Nineties nostalgia is alive and well at The Crystal Maze Live Experience. Blooloop talks to the attraction’s co-creator who tells us why he chose to crowdfund its two UK venues, explains its appeal to the corporate market, and observes how his slightly un-hinged ‘Maze Masters’ really make it a-maze-ing.
The original escape room experience?
To anyone outside Great Britain or under the age of 25, The Crystal Maze probably won’t mean much. Yet this TV game show, which ran on Channel 4 from 1990 to 1996, has a special place in the heart of many pre-millennials.
Pre-dating most escape room experiences, teams were set mental, physical, skill or mystery challenges across four themed zones. On successful completion of a task, players were awarded crystals, but locked in if they failed. At the end they scrambled around the Crystal Dome to collect foil tokens blown around by giant fans. Presiding over all this was eccentric Maze Master and Rocky Horror Show creator Richard O’Brien, and later Ed-Tudor Pole.

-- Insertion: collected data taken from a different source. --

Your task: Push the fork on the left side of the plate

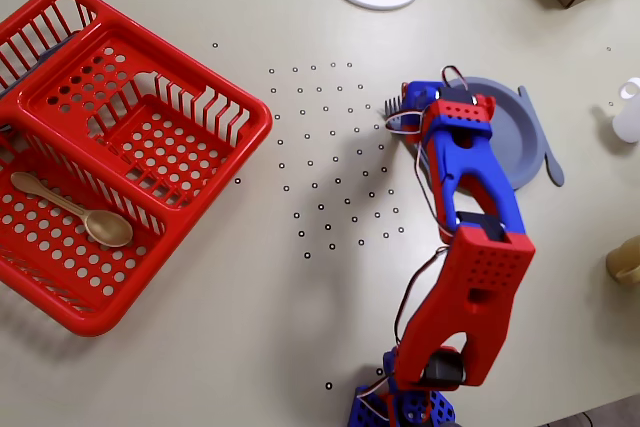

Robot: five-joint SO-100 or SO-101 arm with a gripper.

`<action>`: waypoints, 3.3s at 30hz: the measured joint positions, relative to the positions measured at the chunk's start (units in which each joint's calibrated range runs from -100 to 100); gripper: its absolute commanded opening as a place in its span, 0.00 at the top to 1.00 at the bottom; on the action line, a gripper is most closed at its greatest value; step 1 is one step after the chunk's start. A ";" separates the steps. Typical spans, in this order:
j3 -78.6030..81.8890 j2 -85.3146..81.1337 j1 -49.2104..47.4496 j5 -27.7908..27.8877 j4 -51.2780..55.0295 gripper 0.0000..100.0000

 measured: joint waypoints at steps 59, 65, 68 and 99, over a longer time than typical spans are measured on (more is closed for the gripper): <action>1.54 -2.29 -4.10 -2.25 4.97 1.00; 6.96 -11.85 -3.73 -4.74 4.97 1.00; 11.48 -18.14 -3.37 -5.23 4.57 1.00; 77.12 -81.45 -17.48 -7.72 -10.82 1.00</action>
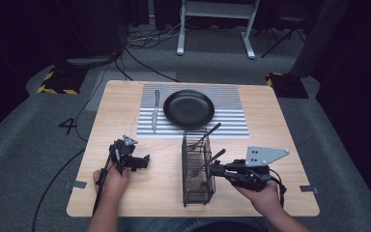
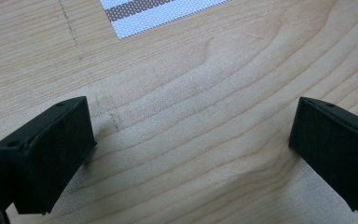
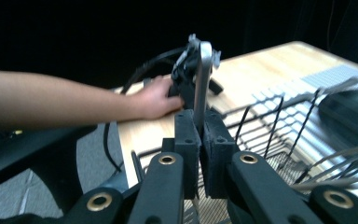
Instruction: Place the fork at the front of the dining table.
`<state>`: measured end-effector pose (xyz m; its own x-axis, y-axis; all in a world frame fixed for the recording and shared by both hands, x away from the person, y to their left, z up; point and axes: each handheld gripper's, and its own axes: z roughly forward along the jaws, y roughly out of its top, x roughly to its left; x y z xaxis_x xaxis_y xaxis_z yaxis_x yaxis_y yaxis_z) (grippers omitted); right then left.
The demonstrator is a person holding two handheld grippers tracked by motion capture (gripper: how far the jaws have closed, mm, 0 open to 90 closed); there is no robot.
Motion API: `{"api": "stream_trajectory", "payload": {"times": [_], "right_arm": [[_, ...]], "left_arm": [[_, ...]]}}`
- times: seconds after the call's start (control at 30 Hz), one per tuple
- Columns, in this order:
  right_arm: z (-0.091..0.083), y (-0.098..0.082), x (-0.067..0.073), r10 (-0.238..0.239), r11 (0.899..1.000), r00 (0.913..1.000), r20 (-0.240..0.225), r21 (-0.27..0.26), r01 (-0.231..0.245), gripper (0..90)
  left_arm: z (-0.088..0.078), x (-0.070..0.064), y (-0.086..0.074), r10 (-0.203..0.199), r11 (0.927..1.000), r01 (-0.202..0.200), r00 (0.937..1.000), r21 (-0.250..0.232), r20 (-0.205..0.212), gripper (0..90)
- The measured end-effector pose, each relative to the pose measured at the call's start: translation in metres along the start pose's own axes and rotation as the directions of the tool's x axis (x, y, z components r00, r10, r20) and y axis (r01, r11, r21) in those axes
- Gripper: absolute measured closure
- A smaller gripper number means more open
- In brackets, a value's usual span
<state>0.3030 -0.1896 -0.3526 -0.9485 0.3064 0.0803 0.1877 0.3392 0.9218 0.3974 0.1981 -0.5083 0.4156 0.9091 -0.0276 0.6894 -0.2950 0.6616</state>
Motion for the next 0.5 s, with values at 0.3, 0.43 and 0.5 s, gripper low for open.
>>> {"api": "stream_trajectory", "payload": {"times": [0.3, 0.43, 0.5], "right_arm": [[-0.027, 0.019, 0.001, -0.03, 0.997, 0.9994, 0.019, -0.07, 0.031, 85.8], [-0.041, 0.026, -0.001, -0.035, 0.996, 0.9992, 0.021, -0.087, 0.036, 85.8], [-0.052, 0.03, -0.003, -0.033, 0.994, 0.999, 0.029, -0.1, 0.036, 85.7]], "left_arm": [[0.0, 0.0, 0.0, 0.0, 1.0, 0.0, 1.0, 0.0, 0.0, 0.1], [0.0, 0.0, 0.0, -0.002, 1.0, 0.002, 1.0, 0.0, 0.001, 0.1], [0.0, 0.0, 0.0, 0.0, 1.0, 0.0, 1.0, 0.0, 0.0, 0.1]]}}
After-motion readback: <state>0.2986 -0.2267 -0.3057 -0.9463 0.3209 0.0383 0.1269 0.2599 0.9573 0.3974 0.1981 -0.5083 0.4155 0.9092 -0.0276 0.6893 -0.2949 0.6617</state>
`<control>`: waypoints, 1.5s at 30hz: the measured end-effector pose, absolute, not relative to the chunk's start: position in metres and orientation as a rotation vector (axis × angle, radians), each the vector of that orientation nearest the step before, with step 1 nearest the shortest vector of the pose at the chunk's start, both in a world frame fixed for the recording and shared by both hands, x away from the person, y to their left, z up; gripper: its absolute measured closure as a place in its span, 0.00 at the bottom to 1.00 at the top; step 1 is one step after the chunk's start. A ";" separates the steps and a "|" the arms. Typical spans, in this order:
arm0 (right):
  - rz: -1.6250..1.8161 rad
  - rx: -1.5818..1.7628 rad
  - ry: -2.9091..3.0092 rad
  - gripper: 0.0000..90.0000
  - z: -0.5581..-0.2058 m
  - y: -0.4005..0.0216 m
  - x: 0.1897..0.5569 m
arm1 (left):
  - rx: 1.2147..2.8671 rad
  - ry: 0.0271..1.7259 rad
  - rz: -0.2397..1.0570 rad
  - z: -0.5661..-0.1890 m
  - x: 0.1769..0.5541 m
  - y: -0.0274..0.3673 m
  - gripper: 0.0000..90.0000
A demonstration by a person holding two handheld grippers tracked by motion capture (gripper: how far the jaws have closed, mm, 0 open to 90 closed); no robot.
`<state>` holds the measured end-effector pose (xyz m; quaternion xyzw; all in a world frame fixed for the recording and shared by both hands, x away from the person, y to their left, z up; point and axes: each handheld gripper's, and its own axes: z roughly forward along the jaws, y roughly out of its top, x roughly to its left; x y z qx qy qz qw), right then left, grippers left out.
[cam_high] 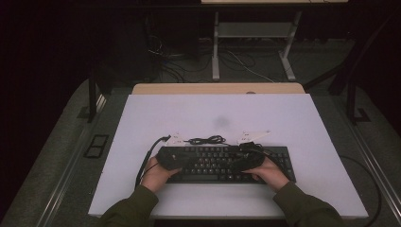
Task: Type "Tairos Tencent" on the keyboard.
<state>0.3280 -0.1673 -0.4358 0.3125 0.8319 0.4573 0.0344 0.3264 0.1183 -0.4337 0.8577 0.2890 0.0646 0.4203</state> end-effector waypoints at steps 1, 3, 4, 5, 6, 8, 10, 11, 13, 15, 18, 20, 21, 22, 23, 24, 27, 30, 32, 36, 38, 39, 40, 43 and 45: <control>1.406 0.960 2.555 0.26 -0.436 -0.167 0.328 | 2.146 0.723 0.163 -0.433 0.326 0.119 0.95; 1.407 0.947 2.558 0.26 -0.435 -0.168 0.327 | 2.148 0.724 0.164 -0.432 0.326 0.119 0.93; 1.409 0.945 2.554 0.26 -0.435 -0.168 0.327 | 2.142 0.727 0.163 -0.432 0.325 0.120 0.92; 1.405 0.942 2.559 0.25 -0.434 -0.169 0.326 | 2.137 0.729 0.165 -0.432 0.325 0.120 0.90; 1.408 0.943 2.555 0.25 -0.434 -0.170 0.326 | 2.137 0.730 0.164 -0.431 0.325 0.121 0.88; 1.399 0.937 2.553 0.25 -0.434 -0.172 0.325 | 2.124 0.735 0.164 -0.431 0.324 0.122 0.83; 1.392 0.936 2.552 0.25 -0.433 -0.175 0.325 | 2.111 0.745 0.170 -0.429 0.323 0.125 0.77; 1.395 0.940 2.543 0.24 -0.433 -0.177 0.324 | 2.099 0.748 0.171 -0.429 0.323 0.126 0.73; 1.396 0.950 2.534 0.24 -0.431 -0.180 0.323 | 2.086 0.756 0.172 -0.428 0.321 0.131 0.69; 1.396 0.952 2.525 0.23 -0.430 -0.184 0.322 | 2.071 0.761 0.168 -0.427 0.319 0.135 0.64; 1.399 0.953 2.504 0.23 -0.429 -0.190 0.320 | 2.056 0.759 0.168 -0.427 0.316 0.140 0.55; 1.405 0.960 2.490 0.22 -0.428 -0.195 0.319 | 2.047 0.757 0.172 -0.426 0.314 0.142 0.51; 1.409 0.965 2.483 0.22 -0.428 -0.197 0.318 | 2.042 0.757 0.174 -0.426 0.312 0.144 0.48; 1.411 0.967 2.477 0.22 -0.428 -0.200 0.317 | 2.036 0.755 0.177 -0.425 0.311 0.145 0.46; 1.404 0.969 2.473 0.21 -0.428 -0.202 0.316 | 2.035 0.756 0.183 -0.424 0.309 0.147 0.44; 1.396 0.968 2.467 0.21 -0.428 -0.204 0.316 | 2.029 0.757 0.184 -0.424 0.308 0.148 0.42; 1.405 0.975 2.449 0.20 -0.427 -0.212 0.313 | 2.017 0.755 0.198 -0.423 0.304 0.152 0.39; 1.416 0.991 2.429 0.20 -0.428 -0.218 0.311 | 2.003 0.757 0.207 -0.422 0.299 0.157 0.35; 1.419 0.991 2.420 0.20 -0.428 -0.223 0.309 | 1.995 0.761 0.215 -0.422 0.296 0.161 0.32; 1.431 0.990 2.402 0.20 -0.428 -0.231 0.305 | 1.990 0.768 0.230 -0.423 0.291 0.169 0.27; 1.423 0.984 2.395 0.20 -0.429 -0.235 0.303 | 1.985 0.777 0.233 -0.423 0.289 0.172 0.25; 1.417 0.988 2.395 0.19 -0.429 -0.237 0.301 | 1.979 0.779 0.237 -0.424 0.288 0.174 0.24; 1.407 0.983 2.397 0.19 -0.429 -0.239 0.300 | 1.979 0.780 0.239 -0.424 0.288 0.175 0.24; 1.416 0.995 2.375 0.19 -0.431 -0.246 0.295 | 1.974 0.785 0.246 -0.425 0.286 0.179 0.21; 1.414 0.998 2.366 0.19 -0.432 -0.251 0.291 | 1.974 0.785 0.248 -0.425 0.285 0.181 0.20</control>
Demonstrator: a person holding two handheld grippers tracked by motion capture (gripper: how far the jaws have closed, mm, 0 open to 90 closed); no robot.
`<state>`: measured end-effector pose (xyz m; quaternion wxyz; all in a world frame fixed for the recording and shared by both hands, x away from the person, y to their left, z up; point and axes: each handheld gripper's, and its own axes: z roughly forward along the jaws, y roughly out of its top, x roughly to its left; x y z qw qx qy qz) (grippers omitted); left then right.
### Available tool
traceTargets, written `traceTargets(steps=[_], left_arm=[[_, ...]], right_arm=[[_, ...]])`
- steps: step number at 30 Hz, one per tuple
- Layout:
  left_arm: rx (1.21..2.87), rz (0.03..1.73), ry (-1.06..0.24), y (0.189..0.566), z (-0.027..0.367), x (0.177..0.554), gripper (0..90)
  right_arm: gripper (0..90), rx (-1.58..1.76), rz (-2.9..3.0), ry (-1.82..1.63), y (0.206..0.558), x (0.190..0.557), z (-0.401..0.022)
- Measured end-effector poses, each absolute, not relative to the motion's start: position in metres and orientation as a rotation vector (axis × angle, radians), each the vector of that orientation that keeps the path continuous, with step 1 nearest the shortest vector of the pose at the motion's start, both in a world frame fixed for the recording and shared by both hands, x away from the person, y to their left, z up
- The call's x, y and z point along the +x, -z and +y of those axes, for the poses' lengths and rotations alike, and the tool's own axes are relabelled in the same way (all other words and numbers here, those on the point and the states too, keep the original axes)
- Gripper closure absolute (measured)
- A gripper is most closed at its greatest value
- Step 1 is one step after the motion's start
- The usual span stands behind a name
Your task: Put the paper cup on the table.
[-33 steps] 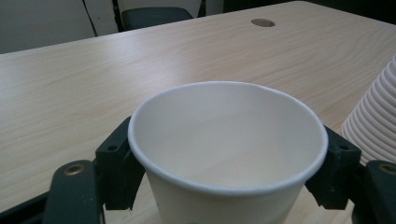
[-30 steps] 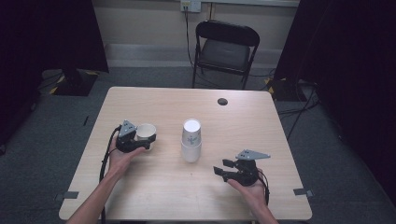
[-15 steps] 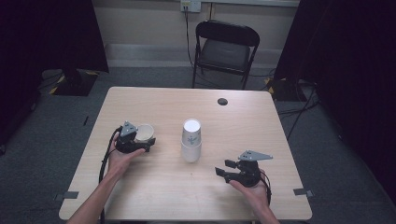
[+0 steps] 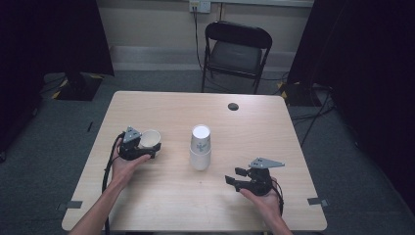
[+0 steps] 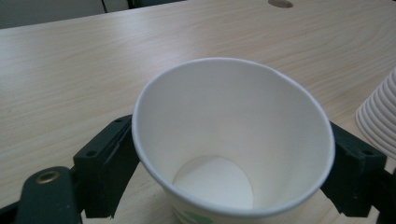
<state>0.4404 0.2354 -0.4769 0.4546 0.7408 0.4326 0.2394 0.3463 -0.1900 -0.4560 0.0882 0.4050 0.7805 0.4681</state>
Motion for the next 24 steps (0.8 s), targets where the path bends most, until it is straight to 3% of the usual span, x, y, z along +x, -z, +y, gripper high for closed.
traceTargets(steps=[24], left_arm=[[1.794, 1.009, -0.64, 0.454, 0.228, 0.423, 15.7]], right_arm=[[43.0, 1.216, 2.306, -1.388, 0.454, 0.342, -0.193]])
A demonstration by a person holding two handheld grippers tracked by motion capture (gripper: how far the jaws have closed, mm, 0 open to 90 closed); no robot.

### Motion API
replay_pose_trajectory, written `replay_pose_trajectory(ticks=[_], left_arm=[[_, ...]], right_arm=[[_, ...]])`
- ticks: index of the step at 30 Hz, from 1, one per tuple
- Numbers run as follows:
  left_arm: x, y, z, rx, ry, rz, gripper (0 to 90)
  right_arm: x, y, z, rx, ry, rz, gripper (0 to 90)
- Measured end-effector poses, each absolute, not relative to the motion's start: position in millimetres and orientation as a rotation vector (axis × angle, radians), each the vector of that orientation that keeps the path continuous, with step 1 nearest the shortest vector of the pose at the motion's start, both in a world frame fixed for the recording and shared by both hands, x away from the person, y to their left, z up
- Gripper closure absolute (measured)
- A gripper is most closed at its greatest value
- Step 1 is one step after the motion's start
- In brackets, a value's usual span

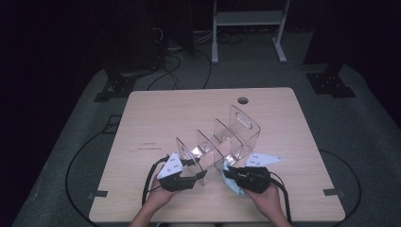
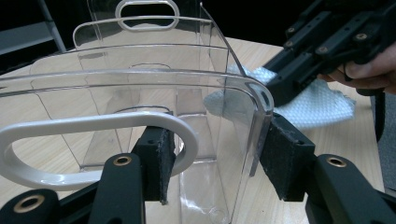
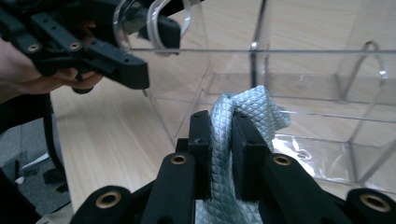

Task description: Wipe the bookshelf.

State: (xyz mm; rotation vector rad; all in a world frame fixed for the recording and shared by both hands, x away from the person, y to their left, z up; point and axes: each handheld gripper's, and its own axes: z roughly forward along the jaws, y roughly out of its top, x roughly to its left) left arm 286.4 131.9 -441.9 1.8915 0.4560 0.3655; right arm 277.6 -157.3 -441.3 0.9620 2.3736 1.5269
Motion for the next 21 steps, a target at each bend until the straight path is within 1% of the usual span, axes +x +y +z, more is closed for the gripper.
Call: replay_pose_trajectory(ticks=[4,12,15,16,17,18,21], left_arm=[[286,131,-442,1.892,0.456,0.368,47.5],[287,131,-442,1.889,0.461,0.372,47.5],[287,131,-442,1.89,0.462,0.374,47.5],[287,131,-442,1.889,0.461,0.375,47.5],[287,131,-442,1.889,0.461,0.375,47.6],[287,131,-442,1.888,0.461,0.373,47.6],[287,131,-442,1.888,0.462,0.374,47.6]], right_arm=[[283,-157,-446,0.982,2.371,1.523,79.4],[300,-147,-479,1.057,2.465,1.392,79.5],[300,-146,-479,1.064,2.465,1.391,79.4],[297,-147,-472,1.042,2.44,1.413,79.4],[297,-147,-472,1.042,2.44,1.413,79.4],[294,-150,-462,1.025,2.403,1.454,79.4],[294,-151,-458,1.015,2.394,1.46,79.4]])
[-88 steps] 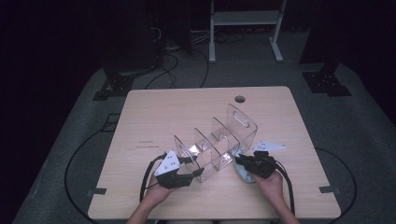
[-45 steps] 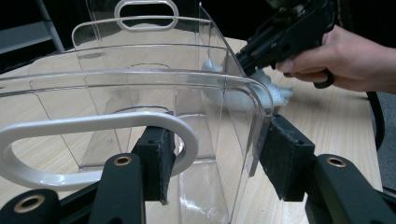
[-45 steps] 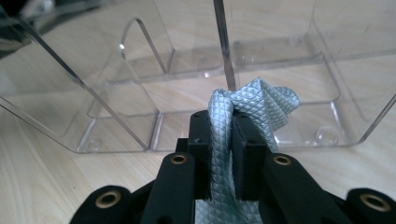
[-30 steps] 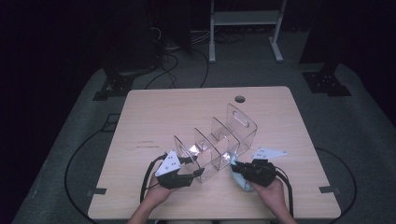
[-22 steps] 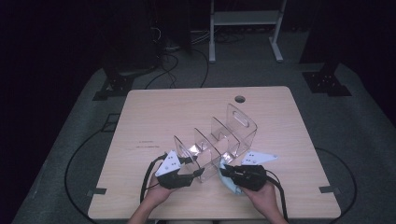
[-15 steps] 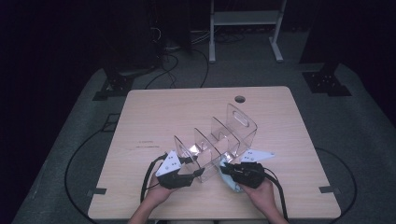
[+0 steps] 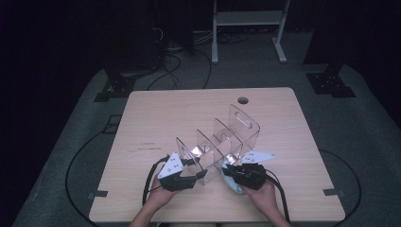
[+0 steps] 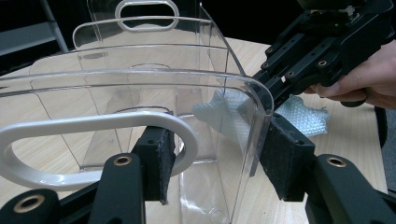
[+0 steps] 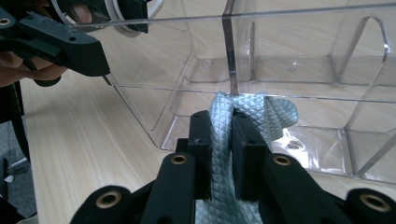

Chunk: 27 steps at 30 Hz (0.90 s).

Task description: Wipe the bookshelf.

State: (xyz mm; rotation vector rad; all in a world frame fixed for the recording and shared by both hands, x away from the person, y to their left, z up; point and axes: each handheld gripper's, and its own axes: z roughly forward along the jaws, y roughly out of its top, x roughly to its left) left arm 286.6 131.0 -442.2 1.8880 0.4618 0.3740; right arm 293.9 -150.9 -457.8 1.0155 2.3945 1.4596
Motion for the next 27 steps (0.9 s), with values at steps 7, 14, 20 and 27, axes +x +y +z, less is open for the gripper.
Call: replay_pose_trajectory(ticks=[7,14,20,27], left_arm=[[286,131,-442,1.888,0.465,0.376,47.5],[286,131,-442,1.888,0.465,0.376,47.6],[286,130,-442,1.889,0.466,0.378,47.5],[286,130,-442,1.888,0.462,0.374,47.5]], right_arm=[[301,-146,-483,1.081,2.47,1.379,79.4],[296,-150,-463,1.037,2.403,1.455,79.4],[301,-143,-488,1.074,2.483,1.362,79.4],[295,-148,-463,1.029,2.411,1.437,79.4]])
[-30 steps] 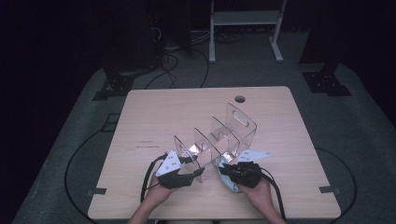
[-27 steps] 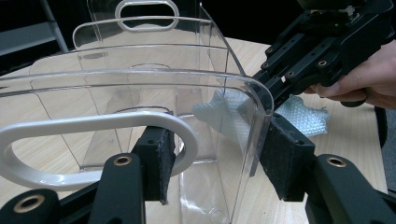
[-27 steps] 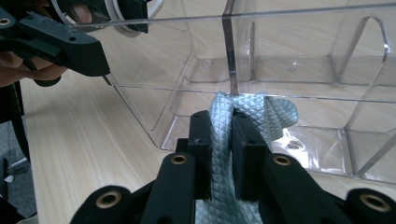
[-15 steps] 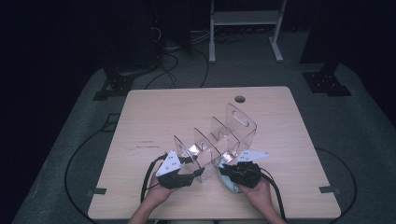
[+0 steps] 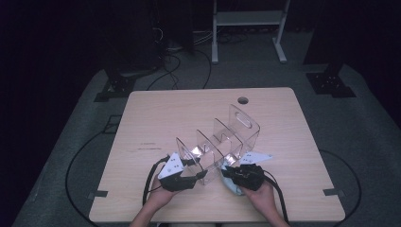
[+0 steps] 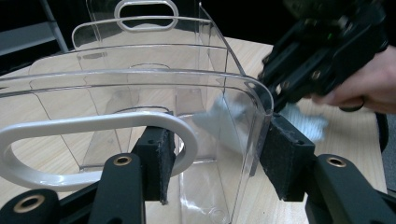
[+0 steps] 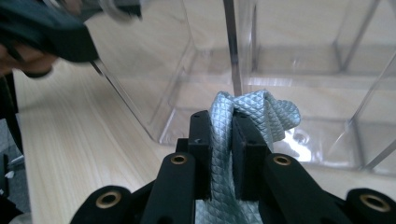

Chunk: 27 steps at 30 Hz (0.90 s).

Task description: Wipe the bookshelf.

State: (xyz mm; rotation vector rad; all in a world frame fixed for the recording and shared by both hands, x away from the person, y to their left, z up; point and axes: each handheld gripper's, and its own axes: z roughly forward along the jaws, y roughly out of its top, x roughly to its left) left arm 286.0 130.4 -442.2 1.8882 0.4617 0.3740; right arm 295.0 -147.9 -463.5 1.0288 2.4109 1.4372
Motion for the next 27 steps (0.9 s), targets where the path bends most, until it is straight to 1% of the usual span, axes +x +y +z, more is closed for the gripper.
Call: replay_pose_trajectory(ticks=[4,7,9,14,17,20,22,24,27], left_arm=[[286,130,-442,1.888,0.465,0.375,47.6],[286,130,-442,1.889,0.465,0.375,47.6],[286,130,-442,1.889,0.464,0.374,47.6],[286,130,-442,1.891,0.462,0.372,47.6],[286,130,-442,1.895,0.463,0.371,47.5],[286,130,-441,1.903,0.464,0.37,47.4],[286,130,-440,1.906,0.463,0.372,47.3],[286,131,-440,1.906,0.459,0.372,47.3],[287,131,-440,1.906,0.458,0.37,47.3]], right_arm=[[296,-148,-468,1.033,2.415,1.435,79.4],[301,-146,-485,1.087,2.476,1.372,79.4],[301,-146,-485,1.094,2.474,1.379,79.4],[295,-150,-463,1.037,2.402,1.455,79.4],[295,-150,-467,1.045,2.404,1.452,79.4],[298,-145,-483,1.073,2.472,1.391,79.3],[298,-145,-482,1.068,2.47,1.394,79.3],[296,-148,-471,1.045,2.427,1.436,79.4],[296,-150,-466,1.041,2.412,1.449,79.4]])
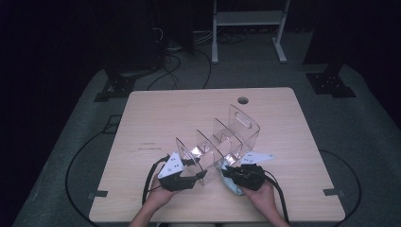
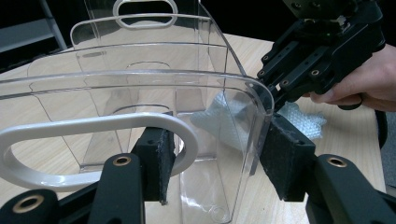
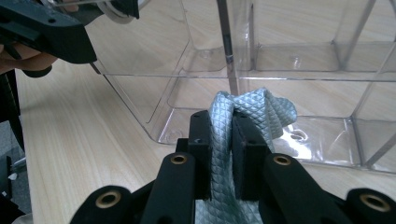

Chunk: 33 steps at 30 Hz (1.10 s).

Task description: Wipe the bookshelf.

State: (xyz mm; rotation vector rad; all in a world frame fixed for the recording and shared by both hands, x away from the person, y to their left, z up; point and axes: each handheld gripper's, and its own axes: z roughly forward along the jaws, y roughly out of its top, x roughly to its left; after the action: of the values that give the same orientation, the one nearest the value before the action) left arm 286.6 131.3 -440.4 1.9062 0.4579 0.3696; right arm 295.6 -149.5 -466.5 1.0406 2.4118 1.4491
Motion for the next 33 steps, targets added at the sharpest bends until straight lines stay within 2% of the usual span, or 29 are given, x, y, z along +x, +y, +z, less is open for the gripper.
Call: replay_pose_trajectory(ticks=[5,12,18,33], left_arm=[[286,132,-440,1.906,0.458,0.368,47.3],[286,133,-441,1.905,0.454,0.364,47.4],[286,133,-440,1.908,0.455,0.365,47.3],[289,141,-438,1.93,0.45,0.384,46.7]], right_arm=[[300,-145,-486,1.085,2.473,1.388,79.3],[294,-149,-466,1.042,2.408,1.466,79.4],[298,-146,-483,1.078,2.465,1.411,79.3],[295,-182,-448,1.076,2.305,1.502,79.5]])
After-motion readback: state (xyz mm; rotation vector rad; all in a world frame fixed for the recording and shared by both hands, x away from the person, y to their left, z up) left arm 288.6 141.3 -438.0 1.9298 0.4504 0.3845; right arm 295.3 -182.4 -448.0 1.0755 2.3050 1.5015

After a one-off special last summer fronted by Stephen Merchant, the TV show returned to Channel 4 this summer with actor, comedian and director Richard Ayoade at the helm –but not before fans got to experience the challenge for real in London and Manchester. Tom Lionetti-Maguire (above right), who set up The Crystal Maze Live Experience together with friends Ben Hodges and Greg Fittock, tells us all about it.
A theatrical experience
My background is as an actor. I trained a long time ago, did all sorts of West End jobs and other stuff, but then became aware of interactive theatre. I’m a big fan of what people like Secret Cinema and Punchdrunk do. I saw that there was this incredible appetite for live immersive experiences, where you become part of the show. That blending of the worlds theatre and attractions was really exciting and inspired myself, Ben and Dean to do something. So we set up a production company, Little Lion Entertainment, and we kept coming back to this idea of a live Crystal Maze.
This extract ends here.